Bids on the notes 101 are accepted for a variable amount of time,
depending on demand. It is assumed that the athlete 102 in this
example authorizes bids to be accepted for 15 days or until enough
bids are collected to successfully complete the terms of the
underwriting agreement 116, whichever comes first.
[0166] In this example, the bids are aggregated into approximate
bid pools. For example, consider an initial offering of 78,750
personal income notes 101 offered at a minimum bid price of $10.00.
After the bidding ends, assume that the bids may be broken down
into the following aggregate pools:
[0167] (i) Bid Pool A contains bids for 15,000 notes at $10.00 per
note.
[0168] (ii) Bid Pool B contains bids for 25,000 notes at $10.05 per
note.
[0169] (iii) Bid Pool C contains bids for 58,000 notes at $10.07
per note.
[0170] (iv) Bid Pool D contains bids for 2,000 notes at $10.10 per
note.
[0171] Since 100,000 total bids were received for 78,750 notes, the
electronic auction system applies the Vickrey "uniform second
price" method of auction resolution to determine the applicable
note distributions and a clearing price. Under this method, the
execution price is set at the highest price that sells all 78,750
of the notes--in this case $10.05. Because there are 85,000
qualifying bids (from Bid Pools, D, C, and B) for 78,750 notes,
each winning bidder is allocated 92.6% of the amount of the notes
101 he/she bid on (i.e. each receives a pro-rata share of the
offering that satisfies all qualified bids). Each successful bidder
pays $10.05 per note 101, including those who had been willing to
pay $10.07 or $10.10 per note 101 as described above. After the
auction, the process of clearing and settlement commences. It is
noted that even if a networked market is not employed, the auction
resolution using the Vickrey method may be accomplished using a
processing apparatus such as the processing apparatus 10 of FIG.
1.
[0172] Trade Execution and obligation account 110 Establishment
[0173] Once the offering is completed, the notes are recorded in
book-entry form, and a broker executes the clearing and settlement
of the offering by crediting notes to the winning bidders and
debiting their accounts for the amount needed to purchase their
notes 101. The broker is an independently appointed entity,
registered as a broker-dealer under the Exchange Act who will carry
as its own, customer brokerage accounts. The broker provides a
variety of services that include the clearing and settling of PIN
system transactions as well as performing the necessary account
management activities to maintain and carry customer accounts.
[0174] The trustee 106 transfers an amount equal to the
underwriting commission from the pledge account 112 to the
obligation account 110 and the underwriter 114 transfers an amount
equal to the total stated principal amount collected at the
offering, net of underwriting commission, into the obligation
account 110. (Step 80 of FIG. 4).

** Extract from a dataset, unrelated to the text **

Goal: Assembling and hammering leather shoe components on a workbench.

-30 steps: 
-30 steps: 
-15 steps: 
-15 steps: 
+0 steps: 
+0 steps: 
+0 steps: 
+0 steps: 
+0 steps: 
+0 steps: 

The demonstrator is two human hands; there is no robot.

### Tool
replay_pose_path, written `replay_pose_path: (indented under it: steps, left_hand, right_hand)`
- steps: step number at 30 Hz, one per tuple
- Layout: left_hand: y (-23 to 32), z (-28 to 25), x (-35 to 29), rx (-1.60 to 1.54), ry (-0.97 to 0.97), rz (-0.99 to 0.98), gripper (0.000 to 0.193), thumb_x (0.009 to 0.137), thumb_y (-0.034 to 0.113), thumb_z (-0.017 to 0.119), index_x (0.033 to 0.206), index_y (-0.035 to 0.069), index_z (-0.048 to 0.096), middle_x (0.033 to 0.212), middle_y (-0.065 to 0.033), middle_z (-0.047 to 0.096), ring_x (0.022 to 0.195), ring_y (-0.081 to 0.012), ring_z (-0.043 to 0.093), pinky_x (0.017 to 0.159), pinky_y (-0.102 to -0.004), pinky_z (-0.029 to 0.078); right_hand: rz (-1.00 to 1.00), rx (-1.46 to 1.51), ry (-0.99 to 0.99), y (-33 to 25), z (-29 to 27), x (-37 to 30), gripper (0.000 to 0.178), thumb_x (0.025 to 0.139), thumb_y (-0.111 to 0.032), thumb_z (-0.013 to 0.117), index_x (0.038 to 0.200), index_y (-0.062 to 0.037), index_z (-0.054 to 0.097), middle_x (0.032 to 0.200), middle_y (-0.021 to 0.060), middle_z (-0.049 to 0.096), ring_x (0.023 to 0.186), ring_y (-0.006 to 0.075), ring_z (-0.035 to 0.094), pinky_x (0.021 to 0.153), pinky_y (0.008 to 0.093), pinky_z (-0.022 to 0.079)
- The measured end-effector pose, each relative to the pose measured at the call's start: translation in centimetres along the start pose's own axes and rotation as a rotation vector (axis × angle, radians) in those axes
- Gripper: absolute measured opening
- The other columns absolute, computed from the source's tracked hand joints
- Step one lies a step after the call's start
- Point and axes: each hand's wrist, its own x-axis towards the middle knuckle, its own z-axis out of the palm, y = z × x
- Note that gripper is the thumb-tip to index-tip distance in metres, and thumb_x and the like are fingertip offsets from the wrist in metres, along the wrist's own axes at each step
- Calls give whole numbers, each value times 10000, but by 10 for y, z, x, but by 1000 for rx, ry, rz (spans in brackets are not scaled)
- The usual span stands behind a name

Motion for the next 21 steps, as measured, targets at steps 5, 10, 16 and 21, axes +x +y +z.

The contents of the obligation
account 110 now equal 100% of investors' stated principal.
[0175] Once settlement is completed, the underwriter 114 schedules
and announces the designated secondary market trading days for the
notes 101.
[0176] Post-Issuance Activities
[0177] The athlete's performance on the field of play determines
what supplemental redemption amounts noteholders 108 will receive
in addition to the stated principal at maturity. To provide
security for the repayment obligation, and as required by the
indenture 104, the athlete 102 makes scheduled payments to the
pledge account 112 by direct deposit. (Step 82 of FIG. 4). Over
three years, Ballplayer's team makes automatic payroll deductions
of $14,230 per bi-weekly paycheck to fund the pledge account 112.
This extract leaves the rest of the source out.